[What you need to do]
Write out exactly the lines below that run from the one containing "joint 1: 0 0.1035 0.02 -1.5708" through the one containing "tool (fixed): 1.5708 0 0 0", both included, with no other lines.

[Extracted material]
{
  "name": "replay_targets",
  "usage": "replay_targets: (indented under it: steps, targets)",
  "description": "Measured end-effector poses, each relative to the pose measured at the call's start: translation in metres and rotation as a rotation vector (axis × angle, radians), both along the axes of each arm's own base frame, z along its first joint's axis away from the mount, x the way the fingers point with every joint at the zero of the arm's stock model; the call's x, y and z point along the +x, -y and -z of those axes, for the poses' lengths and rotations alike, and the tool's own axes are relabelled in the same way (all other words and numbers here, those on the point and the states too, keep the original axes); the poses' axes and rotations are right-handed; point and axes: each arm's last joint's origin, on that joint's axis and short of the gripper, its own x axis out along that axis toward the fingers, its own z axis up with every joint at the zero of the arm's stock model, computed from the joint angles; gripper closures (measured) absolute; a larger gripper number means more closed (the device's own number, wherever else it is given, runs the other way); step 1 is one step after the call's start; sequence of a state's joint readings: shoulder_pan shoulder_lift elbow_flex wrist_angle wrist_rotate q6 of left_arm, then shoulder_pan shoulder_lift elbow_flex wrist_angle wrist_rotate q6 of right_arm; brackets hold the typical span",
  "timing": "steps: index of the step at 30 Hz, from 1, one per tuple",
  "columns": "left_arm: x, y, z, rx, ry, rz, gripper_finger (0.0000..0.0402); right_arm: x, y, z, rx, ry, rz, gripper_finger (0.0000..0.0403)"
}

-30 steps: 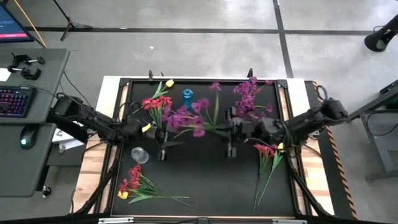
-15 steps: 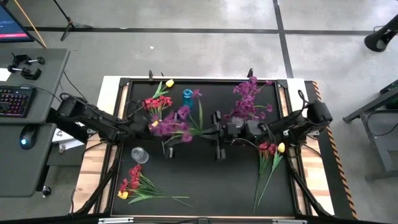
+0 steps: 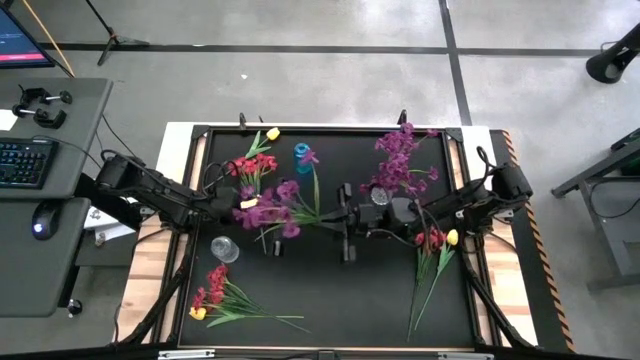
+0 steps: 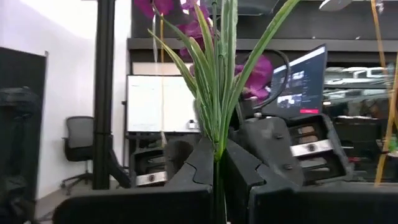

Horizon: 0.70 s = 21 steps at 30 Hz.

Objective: Sort flowers into vase by color
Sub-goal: Put the violet flowers into the right transparent vase

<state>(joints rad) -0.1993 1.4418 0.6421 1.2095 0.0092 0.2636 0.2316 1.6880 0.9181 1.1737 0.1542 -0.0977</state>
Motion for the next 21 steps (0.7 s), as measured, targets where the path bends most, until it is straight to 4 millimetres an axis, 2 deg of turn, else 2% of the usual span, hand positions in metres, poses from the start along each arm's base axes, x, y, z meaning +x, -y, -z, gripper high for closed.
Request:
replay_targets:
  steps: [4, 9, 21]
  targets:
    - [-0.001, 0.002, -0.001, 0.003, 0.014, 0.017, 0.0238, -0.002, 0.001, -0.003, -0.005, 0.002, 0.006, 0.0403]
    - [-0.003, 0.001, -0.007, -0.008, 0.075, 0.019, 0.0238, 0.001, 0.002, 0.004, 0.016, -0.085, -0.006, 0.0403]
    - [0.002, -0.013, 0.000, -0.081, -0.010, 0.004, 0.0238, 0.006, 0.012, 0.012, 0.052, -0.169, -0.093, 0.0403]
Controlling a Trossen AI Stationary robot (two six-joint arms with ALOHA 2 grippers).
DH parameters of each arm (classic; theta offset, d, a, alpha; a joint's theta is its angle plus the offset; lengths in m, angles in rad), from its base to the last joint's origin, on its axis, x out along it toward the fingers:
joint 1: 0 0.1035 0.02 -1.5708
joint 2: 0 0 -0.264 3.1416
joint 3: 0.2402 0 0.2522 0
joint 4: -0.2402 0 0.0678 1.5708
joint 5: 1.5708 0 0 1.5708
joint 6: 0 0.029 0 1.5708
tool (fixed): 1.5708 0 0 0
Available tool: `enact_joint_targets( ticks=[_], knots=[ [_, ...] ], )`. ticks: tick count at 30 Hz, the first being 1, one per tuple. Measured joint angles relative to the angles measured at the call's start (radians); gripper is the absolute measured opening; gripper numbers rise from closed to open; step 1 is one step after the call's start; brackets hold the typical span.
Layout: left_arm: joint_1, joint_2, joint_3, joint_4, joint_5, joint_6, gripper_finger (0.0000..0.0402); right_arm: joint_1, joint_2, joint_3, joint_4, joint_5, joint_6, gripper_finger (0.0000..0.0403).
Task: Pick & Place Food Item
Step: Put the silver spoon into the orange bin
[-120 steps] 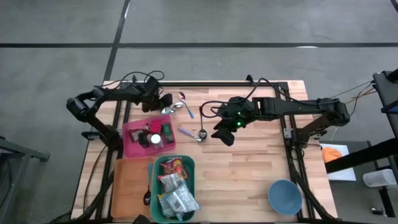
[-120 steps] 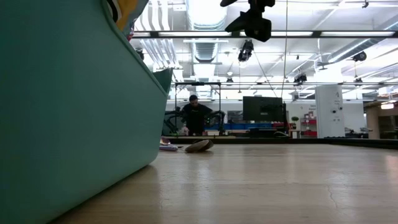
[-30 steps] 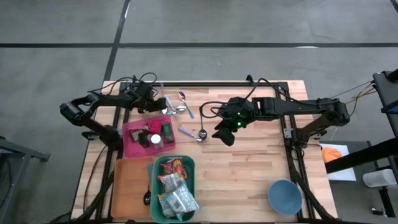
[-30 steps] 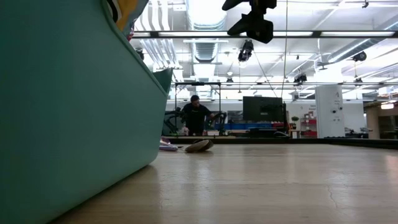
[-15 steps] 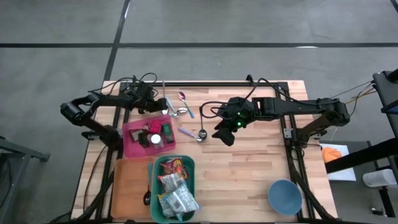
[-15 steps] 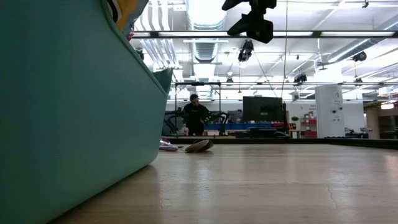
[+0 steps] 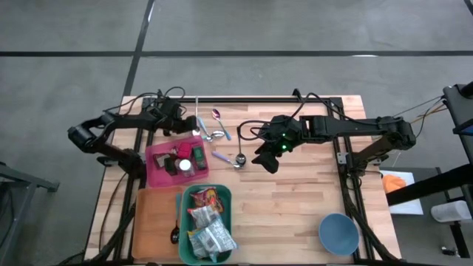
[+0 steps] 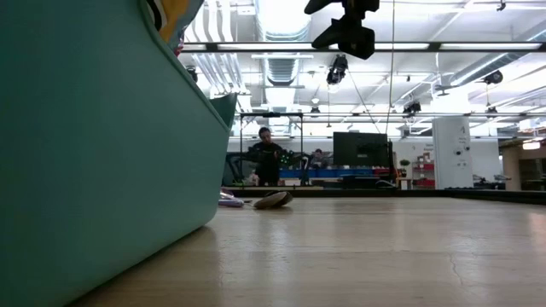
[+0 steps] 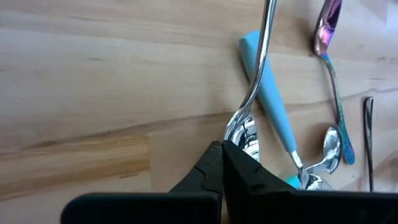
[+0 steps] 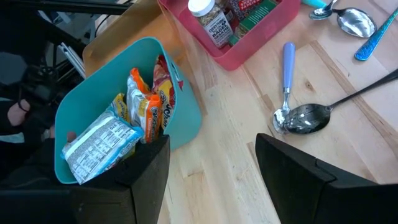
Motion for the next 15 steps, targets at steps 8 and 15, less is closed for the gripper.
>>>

[Response box]
joint 1: 0 0.1035 0.02 -1.5708
joint 2: 0 0 -0.264 3.1416
joint 3: 0.2402 0 0.2522 0
joint 4: -0.2402 0 0.0678 1.5708
joint 5: 1.5708 0 0 1.5708
joint 6: 0 0.029 0 1.5708
tool (fixed): 1.5708 0 0 0

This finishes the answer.